Titan’s Compute Performance, Cont

With Rahul having covered the basis of Titan’s strong compute performance, let’s shift gears a bit and take a look at real world usage.

On top of Rahul’s work with Titan, as part of our 2013 GPU benchmark suite we put together a larger number of compute benchmarks to try to cover real world usage, including the old standards of gaming usage (Civilization V) and ray tracing (LuxMark), along with several new tests. Unfortunately that got cut short when we discovered that OpenCL support is currently broken in the press drivers, which prevents us from using several of our tests. We still have our CUDA and DirectCompute benchmarks to look at, but a full look at Titan’s compute performance on our 2013 GPU benchmark suite will have to wait for another day.

For their part, NVIDIA of course already has OpenCL working on GK110 with Tesla. The issue is that somewhere between that and bringing up GK110 for Titan by integrating it into NVIDIA’s mainline GeForce drivers – specifically the new R314 branch – OpenCL support was broken. As a result we expect this will be fixed in short order, but it’s not something NVIDIA checked for ahead of the press launch of Titan, and it’s not something they could fix in time for today’s article.

Unfortunately this means that comparisons with Tahiti will be few and far between for now. Most significant cross-platform compute programs are OpenCL based rather than DirectCompute, so short of games and a couple other cases such as Ian’s C++ AMP benchmark, we don’t have too many cross-platform benchmarks to look at. With that out of the way, let’s dive into our condensed collection of compute benchmarks.

We’ll once more start with our DirectCompute game example, Civilization V, which uses DirectCompute to decompress textures on the fly. Civ V includes a sub-benchmark that exclusively tests the speed of their texture decompression algorithm by repeatedly decompressing the textures required for one of the game’s leader scenes.  While DirectCompute is used in many games, this is one of the only games with a benchmark that can isolate the use of DirectCompute and its resulting performance.

Note that for 2013 we have changed the benchmark a bit, moving from using a single leader to using all of the leaders. As a result the reported numbers are higher, but they’re also not going to be comparable with this benchmark’s use from our 2012 datasets.

With Civilization V having launched in 2010, graphics cards have become significantly more powerful since then, far outpacing growth in the CPUs that feed them. As a result we’ve rather quickly drifted from being GPU bottlenecked to being CPU bottlenecked, as we see both in our Civ V game benchmarks and our DirectCompute benchmarks. For high-end GPUs the performance difference is rather minor; the gap between GTX 680 and Titan for example is 45fps, or just less than 10%. Still, it’s at least enough to get Titan past the 7970GE in this case.
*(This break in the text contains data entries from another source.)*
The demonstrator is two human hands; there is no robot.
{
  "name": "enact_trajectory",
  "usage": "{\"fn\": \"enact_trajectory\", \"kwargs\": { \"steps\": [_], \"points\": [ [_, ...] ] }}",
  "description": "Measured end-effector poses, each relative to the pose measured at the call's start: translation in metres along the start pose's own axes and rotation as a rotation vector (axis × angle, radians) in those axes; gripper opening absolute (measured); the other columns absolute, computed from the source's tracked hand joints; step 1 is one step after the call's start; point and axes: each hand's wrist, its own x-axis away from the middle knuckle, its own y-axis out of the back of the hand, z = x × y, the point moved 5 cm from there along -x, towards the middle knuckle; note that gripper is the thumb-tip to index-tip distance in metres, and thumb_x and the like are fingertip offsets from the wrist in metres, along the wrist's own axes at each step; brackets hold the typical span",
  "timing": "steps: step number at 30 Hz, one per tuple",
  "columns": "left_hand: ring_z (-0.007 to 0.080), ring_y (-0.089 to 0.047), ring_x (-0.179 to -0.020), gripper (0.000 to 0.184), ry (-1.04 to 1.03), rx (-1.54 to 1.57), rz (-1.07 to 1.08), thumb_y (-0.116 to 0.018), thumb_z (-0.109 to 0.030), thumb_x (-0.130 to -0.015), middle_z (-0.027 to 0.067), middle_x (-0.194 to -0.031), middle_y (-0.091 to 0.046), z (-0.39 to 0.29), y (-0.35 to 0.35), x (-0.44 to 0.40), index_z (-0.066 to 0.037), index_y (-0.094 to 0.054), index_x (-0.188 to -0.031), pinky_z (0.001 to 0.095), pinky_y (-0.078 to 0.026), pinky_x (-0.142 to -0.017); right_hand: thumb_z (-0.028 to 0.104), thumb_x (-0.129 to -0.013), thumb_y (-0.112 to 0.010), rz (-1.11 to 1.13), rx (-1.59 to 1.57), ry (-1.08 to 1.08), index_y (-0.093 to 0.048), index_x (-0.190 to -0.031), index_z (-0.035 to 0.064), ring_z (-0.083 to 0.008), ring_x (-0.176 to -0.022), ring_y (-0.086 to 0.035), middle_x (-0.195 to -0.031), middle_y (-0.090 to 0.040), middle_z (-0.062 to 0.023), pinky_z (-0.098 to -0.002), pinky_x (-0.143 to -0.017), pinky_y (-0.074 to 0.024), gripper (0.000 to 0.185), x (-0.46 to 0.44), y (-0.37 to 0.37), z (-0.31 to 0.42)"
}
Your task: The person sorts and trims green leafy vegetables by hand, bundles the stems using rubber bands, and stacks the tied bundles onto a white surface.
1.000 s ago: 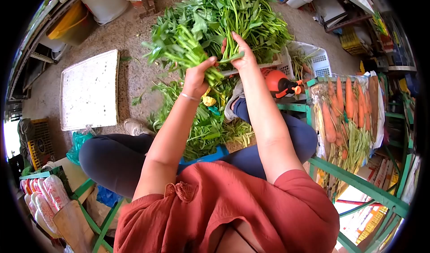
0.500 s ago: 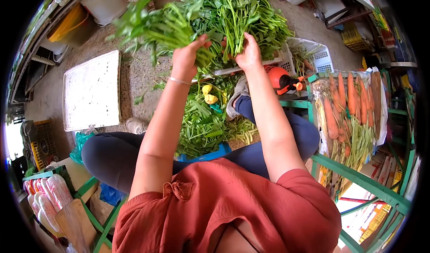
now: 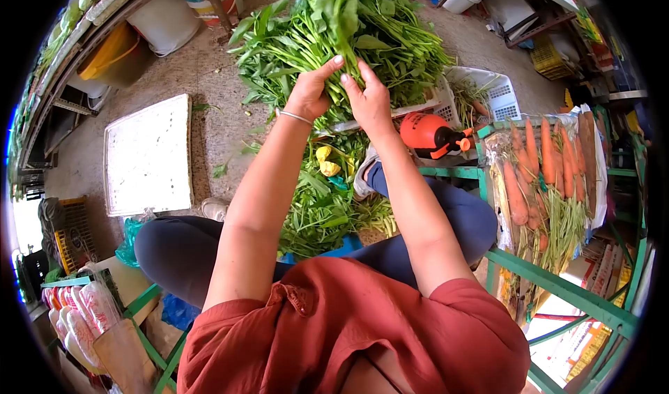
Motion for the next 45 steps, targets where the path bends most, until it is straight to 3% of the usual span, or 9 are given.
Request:
{"fn": "enact_trajectory", "kwargs": {
  "steps": [5, 9, 11, 20, 23, 29, 32, 41, 45],
  "points": [
    [0.0218, -0.053, -0.095, 0.036, -0.055, 0.076, 0.093, -0.056, -0.023, -0.081, 0.0116, -0.105, -0.056, 0.009, 0.024, 0.004, 0.000, -0.053, -0.108, 0.0340, -0.041, -0.088, 0.020, -0.080, -0.056, 0.143, 0.195, 0.059, -0.050, -0.117, 0.0064, -0.0349, -0.097, -0.053, -0.104, -0.056, -0.0192, -0.0363, -0.079, -0.0451, 0.040, 0.008, -0.002, 0.028],
    [0.0224, -0.056, -0.092, 0.032, -0.066, 0.192, 0.099, -0.061, -0.020, -0.076, 0.0139, -0.095, -0.060, 0.000, 0.023, 0.021, 0.001, -0.056, -0.100, 0.0349, -0.043, -0.087, 0.029, -0.082, -0.057, 0.136, -0.078, 0.199, -0.054, -0.112, 0.0052, -0.0217, -0.095, -0.056, -0.095, -0.061, -0.0147, -0.0302, -0.075, -0.0463, 0.039, 0.014, -0.004, 0.023],
    [0.0267, -0.057, -0.091, 0.037, -0.058, 0.288, 0.068, -0.060, -0.021, -0.076, 0.0169, -0.097, -0.058, -0.004, 0.030, 0.035, 0.001, -0.052, -0.104, 0.0415, -0.048, -0.082, 0.034, -0.083, -0.056, 0.047, -0.509, -0.489, -0.057, -0.102, 0.0009, -0.0178, -0.088, -0.058, -0.093, -0.062, -0.0108, -0.0253, -0.068, -0.0467, 0.039, 0.012, 0.018, 0.002],
    [0.0237, -0.057, -0.093, 0.040, -0.060, 0.214, 0.040, -0.061, -0.012, -0.076, 0.0129, -0.102, -0.056, -0.003, 0.035, 0.062, 0.000, -0.046, -0.110, 0.0381, -0.047, -0.084, 0.045, -0.058, -0.077, 0.243, -0.483, -0.326, -0.057, -0.095, -0.0047, -0.0142, -0.078, -0.056, -0.082, -0.060, -0.0093, -0.0274, -0.071, -0.0449, 0.065, -0.012, -0.024, 0.014],
    [0.0232, -0.057, -0.092, 0.038, -0.046, 0.142, 0.019, -0.060, -0.009, -0.076, 0.0109, -0.101, -0.056, 0.003, 0.047, 0.063, -0.001, -0.047, -0.110, 0.0395, -0.047, -0.084, 0.041, -0.054, -0.079, 0.088, -0.165, -0.082, -0.057, -0.099, 0.0027, -0.0194, -0.081, -0.057, -0.090, -0.060, -0.0099, -0.0299, -0.070, -0.0455, 0.063, -0.013, -0.021, 0.038],
    [0.0196, -0.058, -0.084, 0.035, -0.095, 0.148, -0.005, -0.061, 0.001, -0.072, 0.0070, -0.094, -0.058, 0.002, 0.049, 0.068, -0.003, -0.051, -0.105, 0.0358, -0.051, -0.075, 0.021, -0.065, -0.073, 0.186, -0.406, -0.009, -0.061, -0.085, 0.0045, -0.0142, -0.063, -0.053, -0.075, -0.061, -0.0055, -0.0263, -0.060, -0.0436, 0.029, -0.012, -0.044, 0.021],
    [0.0208, -0.059, -0.083, 0.035, -0.093, 0.165, -0.066, -0.061, 0.000, -0.072, 0.0088, -0.094, -0.059, 0.003, 0.054, 0.071, -0.002, -0.051, -0.105, 0.0360, -0.051, -0.074, 0.011, -0.075, -0.066, 0.190, -0.325, -0.092, -0.059, -0.083, 0.0027, -0.0041, -0.055, -0.045, -0.070, -0.056, 0.0024, -0.0194, -0.048, -0.0371, 0.013, -0.002, -0.032, 0.028],
    [0.0286, -0.059, -0.087, 0.034, -0.105, 0.367, -0.084, -0.060, -0.019, -0.076, 0.0182, -0.097, -0.059, -0.005, 0.062, 0.082, 0.002, -0.050, -0.101, 0.0444, -0.048, -0.081, 0.003, -0.079, -0.058, -0.008, -0.827, -0.564, -0.044, -0.080, 0.0032, -0.0126, -0.058, -0.060, -0.068, -0.058, -0.0062, -0.0217, -0.041, -0.0397, 0.013, 0.039, -0.032, -0.010],
    [0.0282, -0.059, -0.085, 0.035, -0.174, 0.438, -0.081, -0.059, -0.017, -0.076, 0.0163, -0.095, -0.059, -0.008, 0.075, 0.085, -0.001, -0.049, -0.105, 0.0440, -0.048, -0.081, 0.003, -0.078, -0.058, 0.218, -0.502, -0.641, -0.044, -0.076, 0.0038, -0.0115, -0.057, -0.057, -0.072, -0.061, -0.0080, -0.0196, -0.050, -0.0435, 0.015, 0.080, -0.039, -0.033]
  ]
}}
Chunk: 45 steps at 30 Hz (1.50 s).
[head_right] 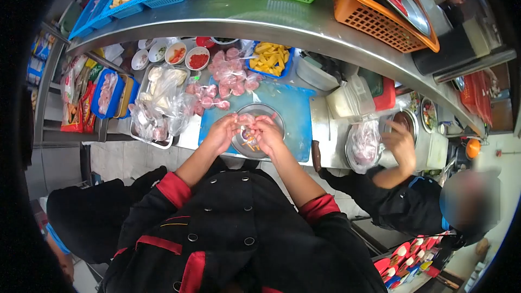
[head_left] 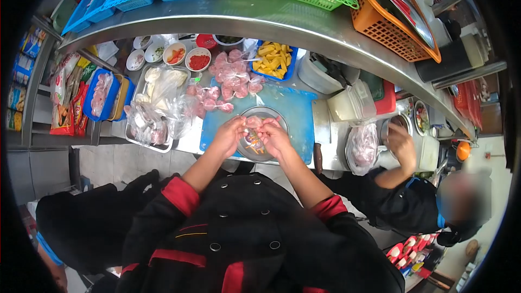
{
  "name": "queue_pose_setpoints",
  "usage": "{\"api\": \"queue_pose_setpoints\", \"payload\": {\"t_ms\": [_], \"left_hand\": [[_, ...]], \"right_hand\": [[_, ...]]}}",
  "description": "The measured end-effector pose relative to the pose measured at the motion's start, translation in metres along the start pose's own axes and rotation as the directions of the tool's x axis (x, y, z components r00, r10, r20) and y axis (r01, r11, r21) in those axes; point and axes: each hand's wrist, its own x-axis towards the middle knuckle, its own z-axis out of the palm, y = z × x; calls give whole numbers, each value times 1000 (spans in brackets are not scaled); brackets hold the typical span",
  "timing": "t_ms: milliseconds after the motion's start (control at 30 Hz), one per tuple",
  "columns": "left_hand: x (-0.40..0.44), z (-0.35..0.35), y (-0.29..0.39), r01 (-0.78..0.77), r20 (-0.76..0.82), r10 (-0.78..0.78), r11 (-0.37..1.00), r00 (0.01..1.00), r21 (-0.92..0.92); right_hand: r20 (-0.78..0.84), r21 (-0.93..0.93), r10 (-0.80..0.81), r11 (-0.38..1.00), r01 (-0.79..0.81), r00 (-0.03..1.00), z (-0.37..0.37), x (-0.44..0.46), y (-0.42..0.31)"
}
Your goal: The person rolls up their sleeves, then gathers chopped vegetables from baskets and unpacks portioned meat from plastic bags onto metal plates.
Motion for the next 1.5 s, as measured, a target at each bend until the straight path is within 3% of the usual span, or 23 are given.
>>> {"api": "queue_pose_setpoints", "payload": {"t_ms": [67, 200, 233, 267, 300, 367, 400, 433, 500, 567, 667, 933, 1000, 1033, 1100, 1133, 1200, 1233, 1267, 1300, 1333, 1400, 1500], "left_hand": [[3, -9, -2, 18, 31, -16, 997, 999, -75], [-19, 19, 32, 12, 5, -12, 972, 1000, -234], [-21, 22, 36, -4, -19, 1, 989, 1000, -151], [-21, 23, 38, -17, -39, 14, 998, 999, -64], [-19, 22, 38, -14, -33, 12, 998, 999, -60], [-15, 16, 36, -39, -38, 49, 976, 998, 212], [-12, 13, 32, -33, -33, 41, 976, 999, 217], [-8, 10, 31, -51, -24, 59, 970, 998, 239], [-6, 13, 32, -73, -9, 78, 961, 997, 266], [-8, 22, 32, -76, -54, 95, 956, 994, 285], [-7, 31, 27, -107, -2, 118, 904, 993, 414], [-6, 30, 26, -26, -21, 41, 874, 999, 484], [-10, 32, 31, 18, -38, 1, 874, 999, 486], [-15, 31, 33, 45, -77, -14, 907, 997, 418], [-26, 37, 44, 68, -119, -29, 937, 993, 344], [-31, 39, 51, 73, -123, -34, 939, 992, 335], [-40, 37, 61, 75, -133, -33, 943, 991, 324], [-44, 34, 65, 40, -101, -8, 949, 995, 314], [-48, 33, 70, 5, -66, 16, 953, 998, 303], [-52, 32, 76, 3, -66, 18, 953, 998, 303], [-54, 31, 83, -14, -75, 38, 955, 997, 297], [-64, 32, 101, -41, -97, 71, 958, 993, 283], [-82, 21, 131, -146, -80, 170, 959, 982, 243]], "right_hand": [[197, 149, 55, 985, -86, 979, -8, -1, -3], [259, 46, 31, 998, -45, 965, -22, -6, -10], [230, -230, -4, 971, 59, 973, -26, -7, -12], [209, -487, -51, 860, 149, 977, -22, -10, -16], [207, -484, -58, 861, 154, 977, -17, -13, -19], [323, -777, -127, 529, 340, 938, -2, -24, -23], [317, -775, -134, 533, 338, 939, 8, -29, -28], [495, -815, -368, 118, 567, 787, 18, -31, -34], [695, -712, -471, -347, 610, 543, 40, -41, -39], [374, -833, -465, 212, 511, 802, 58, -53, -34], [341, -820, -501, 256, 512, 796, 70, -54, -27], [418, -770, -484, 261, 583, 769, 50, -46, -22], [324, -675, -329, 576, 461, 887, 38, -45, -26], [329, -674, -327, 576, 463, 886, 32, -44, -30], [221, -522, -249, 786, 330, 943, 19, -42, -39], [226, -523, -243, 786, 328, 943, 12, -40, -40], [153, -733, -427, 556, 392, 891, -1, -34, -40], [154, -731, -424, 559, 392, 892, -8, -31, -39], [445, -814, -482, 134, 565, 755, -11, -29, -40], [711, -700, -391, -314, 641, 585, -14, -27, -42], [715, -696, -387, -317, 644, 582, -16, -22, -47], [301, -953, -382, -92, 288, 874, -10, -12, -59], [252, -967, -399, -141, 213, 881, -11, 16, -70]]}}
Our second test is one of our new tests, utilizing Elcomsoft’s Advanced Office Password Recovery utility to take a look at GPU password generation. AOPR has separate CUDA and OpenCL kernels for NVIDIA and AMD cards respectively, which means it doesn’t follow the same code path on all GPUs but it is using an optimal path for each GPU it can handle. Unfortunately we’re having trouble getting it to recognize AMD 7900 series cards in this build, so we only have CUDA cards for the time being.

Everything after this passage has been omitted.